* _Data segment_
:::::
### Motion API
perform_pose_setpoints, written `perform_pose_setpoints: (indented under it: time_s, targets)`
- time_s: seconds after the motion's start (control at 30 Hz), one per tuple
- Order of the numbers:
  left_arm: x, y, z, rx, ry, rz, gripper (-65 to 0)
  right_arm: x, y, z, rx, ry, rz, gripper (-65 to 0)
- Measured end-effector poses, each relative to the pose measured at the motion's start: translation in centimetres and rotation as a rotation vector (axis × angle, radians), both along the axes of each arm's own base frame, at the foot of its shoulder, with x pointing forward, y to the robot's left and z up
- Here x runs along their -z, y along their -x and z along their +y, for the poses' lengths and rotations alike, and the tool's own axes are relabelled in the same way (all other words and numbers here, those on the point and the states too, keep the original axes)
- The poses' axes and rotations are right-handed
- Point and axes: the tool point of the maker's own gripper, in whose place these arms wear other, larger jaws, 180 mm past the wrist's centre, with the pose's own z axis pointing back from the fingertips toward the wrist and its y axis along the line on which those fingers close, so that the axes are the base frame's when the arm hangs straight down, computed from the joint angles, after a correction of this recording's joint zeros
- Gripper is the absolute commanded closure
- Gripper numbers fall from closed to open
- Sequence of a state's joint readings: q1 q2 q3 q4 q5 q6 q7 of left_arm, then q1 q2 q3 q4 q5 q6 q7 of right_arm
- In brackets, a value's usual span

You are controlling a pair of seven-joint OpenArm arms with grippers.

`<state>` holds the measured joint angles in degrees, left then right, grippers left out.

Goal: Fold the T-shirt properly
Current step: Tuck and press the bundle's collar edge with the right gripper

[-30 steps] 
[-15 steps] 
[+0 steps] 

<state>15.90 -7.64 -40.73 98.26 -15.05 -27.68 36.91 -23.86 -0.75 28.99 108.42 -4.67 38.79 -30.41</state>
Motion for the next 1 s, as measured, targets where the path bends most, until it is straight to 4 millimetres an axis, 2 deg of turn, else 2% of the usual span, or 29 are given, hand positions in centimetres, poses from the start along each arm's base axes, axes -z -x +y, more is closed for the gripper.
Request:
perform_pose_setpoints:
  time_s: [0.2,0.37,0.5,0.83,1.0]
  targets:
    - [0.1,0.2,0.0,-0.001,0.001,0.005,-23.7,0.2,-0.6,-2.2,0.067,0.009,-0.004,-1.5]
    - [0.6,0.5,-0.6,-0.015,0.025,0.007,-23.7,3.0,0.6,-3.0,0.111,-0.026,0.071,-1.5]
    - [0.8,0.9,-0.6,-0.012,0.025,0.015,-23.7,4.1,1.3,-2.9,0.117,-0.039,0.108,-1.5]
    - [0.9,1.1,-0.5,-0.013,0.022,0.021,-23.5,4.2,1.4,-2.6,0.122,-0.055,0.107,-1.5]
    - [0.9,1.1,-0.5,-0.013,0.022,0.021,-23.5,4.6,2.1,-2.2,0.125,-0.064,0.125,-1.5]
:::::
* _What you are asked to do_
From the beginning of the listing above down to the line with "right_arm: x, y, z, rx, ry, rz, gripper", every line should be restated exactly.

* _Answer box_
### Motion API
perform_pose_setpoints, written `perform_pose_setpoints: (indented under it: time_s, targets)`
- time_s: seconds after the motion's start (control at 30 Hz), one per tuple
- Order of the numbers:
  left_arm: x, y, z, rx, ry, rz, gripper (-65 to 0)
  right_arm: x, y, z, rx, ry, rz, gripper (-65 to 0)

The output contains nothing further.